- Opening Delimiter -

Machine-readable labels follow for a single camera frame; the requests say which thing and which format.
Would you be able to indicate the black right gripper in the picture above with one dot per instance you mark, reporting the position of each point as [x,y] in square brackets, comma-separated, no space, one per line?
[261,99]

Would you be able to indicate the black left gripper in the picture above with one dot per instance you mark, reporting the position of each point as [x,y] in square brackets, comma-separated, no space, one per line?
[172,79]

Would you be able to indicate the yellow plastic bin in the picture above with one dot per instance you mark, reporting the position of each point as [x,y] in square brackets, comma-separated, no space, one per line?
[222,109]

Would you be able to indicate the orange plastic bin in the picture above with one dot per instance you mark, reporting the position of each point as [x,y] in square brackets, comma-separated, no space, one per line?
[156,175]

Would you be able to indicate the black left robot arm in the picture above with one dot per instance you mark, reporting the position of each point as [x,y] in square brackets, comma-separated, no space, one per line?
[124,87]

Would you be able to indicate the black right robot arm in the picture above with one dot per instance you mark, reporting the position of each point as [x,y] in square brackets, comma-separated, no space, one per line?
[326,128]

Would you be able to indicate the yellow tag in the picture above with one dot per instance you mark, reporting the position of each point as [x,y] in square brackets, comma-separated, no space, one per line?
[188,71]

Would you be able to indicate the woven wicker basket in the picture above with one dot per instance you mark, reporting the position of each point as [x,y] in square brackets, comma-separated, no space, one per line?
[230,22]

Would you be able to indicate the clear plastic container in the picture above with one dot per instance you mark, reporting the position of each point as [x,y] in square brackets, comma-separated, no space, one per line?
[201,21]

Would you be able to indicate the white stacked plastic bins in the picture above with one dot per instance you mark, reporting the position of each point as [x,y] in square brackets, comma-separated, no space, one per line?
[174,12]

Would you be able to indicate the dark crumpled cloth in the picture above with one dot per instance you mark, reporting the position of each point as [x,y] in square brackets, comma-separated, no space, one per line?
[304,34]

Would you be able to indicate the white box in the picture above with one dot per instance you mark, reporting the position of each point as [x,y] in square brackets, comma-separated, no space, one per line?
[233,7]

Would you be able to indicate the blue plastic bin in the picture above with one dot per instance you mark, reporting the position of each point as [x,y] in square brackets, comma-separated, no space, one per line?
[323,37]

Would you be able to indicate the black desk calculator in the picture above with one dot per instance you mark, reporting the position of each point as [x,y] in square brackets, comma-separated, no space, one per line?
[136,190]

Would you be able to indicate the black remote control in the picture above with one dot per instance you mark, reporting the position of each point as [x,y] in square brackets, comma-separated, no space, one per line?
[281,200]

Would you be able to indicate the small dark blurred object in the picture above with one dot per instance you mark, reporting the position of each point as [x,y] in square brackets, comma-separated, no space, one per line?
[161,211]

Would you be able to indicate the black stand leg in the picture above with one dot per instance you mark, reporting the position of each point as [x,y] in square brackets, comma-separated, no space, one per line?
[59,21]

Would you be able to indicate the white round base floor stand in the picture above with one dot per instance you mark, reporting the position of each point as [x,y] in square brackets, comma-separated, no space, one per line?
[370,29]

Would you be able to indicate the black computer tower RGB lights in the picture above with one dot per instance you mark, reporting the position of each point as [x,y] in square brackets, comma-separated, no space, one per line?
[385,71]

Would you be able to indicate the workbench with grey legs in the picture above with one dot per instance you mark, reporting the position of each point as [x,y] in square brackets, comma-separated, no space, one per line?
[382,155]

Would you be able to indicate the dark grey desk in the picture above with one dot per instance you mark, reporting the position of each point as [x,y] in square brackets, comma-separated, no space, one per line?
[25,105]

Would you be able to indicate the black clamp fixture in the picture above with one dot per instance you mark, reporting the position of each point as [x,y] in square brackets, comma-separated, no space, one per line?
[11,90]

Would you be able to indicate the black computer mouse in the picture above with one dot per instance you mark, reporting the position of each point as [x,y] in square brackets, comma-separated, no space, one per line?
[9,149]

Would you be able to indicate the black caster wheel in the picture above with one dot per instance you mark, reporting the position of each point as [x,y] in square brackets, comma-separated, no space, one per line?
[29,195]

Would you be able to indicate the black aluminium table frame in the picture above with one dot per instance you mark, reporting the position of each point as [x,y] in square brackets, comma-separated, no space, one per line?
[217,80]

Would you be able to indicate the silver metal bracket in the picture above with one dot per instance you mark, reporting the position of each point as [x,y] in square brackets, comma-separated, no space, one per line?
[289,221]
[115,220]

- Closing Delimiter -

*The problem:*
Would you give the material above again, complete and exact?

*Response area:*
Machine-readable labels follow for a single camera frame; the requests say which thing and which format.
Would you be able to indicate the black right gripper in the picture above with one dot per instance you mark, reporting the position of each point as [x,y] in square brackets, comma-separated, no space, one per line?
[261,99]

Would you be able to indicate the black left gripper in the picture above with one dot per instance you mark, reporting the position of each point as [x,y] in square brackets, comma-separated, no space, one per line?
[172,79]

Would you be able to indicate the yellow plastic bin in the picture above with one dot per instance you mark, reporting the position of each point as [x,y] in square brackets, comma-separated, no space, one per line?
[222,109]

Would you be able to indicate the orange plastic bin in the picture above with one dot per instance you mark, reporting the position of each point as [x,y] in square brackets, comma-separated, no space, one per line?
[156,175]

Would you be able to indicate the black left robot arm in the picture above with one dot per instance you mark, reporting the position of each point as [x,y] in square brackets, comma-separated, no space, one per line?
[124,87]

Would you be able to indicate the black right robot arm in the picture above with one dot per instance you mark, reporting the position of each point as [x,y] in square brackets, comma-separated, no space, one per line?
[326,128]

Would you be able to indicate the yellow tag in the picture above with one dot per instance you mark, reporting the position of each point as [x,y] in square brackets, comma-separated, no space, one per line?
[188,71]

Would you be able to indicate the woven wicker basket in the picture above with one dot per instance you mark, reporting the position of each point as [x,y] in square brackets, comma-separated, no space, one per line?
[230,22]

Would you be able to indicate the clear plastic container in the picture above with one dot per instance you mark, reporting the position of each point as [x,y] in square brackets, comma-separated, no space, one per line?
[201,21]

Would you be able to indicate the white stacked plastic bins in the picture above with one dot per instance you mark, reporting the position of each point as [x,y] in square brackets, comma-separated, no space, one per line?
[174,12]

Would you be able to indicate the dark crumpled cloth in the picture above with one dot per instance you mark, reporting the position of each point as [x,y] in square brackets, comma-separated, no space, one per line?
[304,34]

Would you be able to indicate the white box in the picture above with one dot per instance you mark, reporting the position of each point as [x,y] in square brackets, comma-separated, no space, one per line?
[233,7]

Would you be able to indicate the blue plastic bin in the picture above with one dot per instance you mark, reporting the position of each point as [x,y] in square brackets, comma-separated, no space, one per line?
[323,37]

Would you be able to indicate the black desk calculator in the picture above with one dot per instance you mark, reporting the position of each point as [x,y] in square brackets, comma-separated, no space, one per line?
[136,190]

Would you be able to indicate the black remote control in the picture above with one dot per instance you mark, reporting the position of each point as [x,y] in square brackets, comma-separated, no space, one per line?
[281,200]

Would you be able to indicate the small dark blurred object in the picture above with one dot per instance you mark, reporting the position of each point as [x,y] in square brackets, comma-separated, no space, one per line?
[161,211]

Would you be able to indicate the black stand leg in the picture above with one dot per instance you mark, reporting the position of each point as [x,y] in square brackets, comma-separated, no space, one per line?
[59,21]

Would you be able to indicate the white round base floor stand in the picture above with one dot per instance you mark, reporting the position of each point as [x,y] in square brackets, comma-separated, no space, one per line?
[370,29]

Would you be able to indicate the black computer tower RGB lights in the picture above with one dot per instance you mark, reporting the position of each point as [x,y] in square brackets, comma-separated, no space, one per line?
[385,71]

Would you be able to indicate the workbench with grey legs in the picture above with one dot per instance you mark, reporting the position of each point as [x,y] in square brackets, comma-separated, no space, one per line?
[382,155]

Would you be able to indicate the dark grey desk in the picture above with one dot per instance you mark, reporting the position of each point as [x,y] in square brackets, comma-separated, no space, one per line?
[25,105]

Would you be able to indicate the black clamp fixture in the picture above with one dot per instance you mark, reporting the position of each point as [x,y] in square brackets, comma-separated, no space, one per line?
[11,90]

Would you be able to indicate the black computer mouse in the picture above with one dot per instance you mark, reporting the position of each point as [x,y] in square brackets, comma-separated, no space, one per line?
[9,149]

Would you be able to indicate the black caster wheel in the picture above with one dot per instance you mark, reporting the position of each point as [x,y] in square brackets, comma-separated, no space, one per line?
[29,195]

Would you be able to indicate the black aluminium table frame in the picture above with one dot per instance you mark, reporting the position of each point as [x,y] in square brackets, comma-separated, no space, one per line?
[217,80]

Would you be able to indicate the silver metal bracket in the picture above with one dot per instance you mark, reporting the position of each point as [x,y] in square brackets, comma-separated, no space, one per line?
[289,221]
[115,220]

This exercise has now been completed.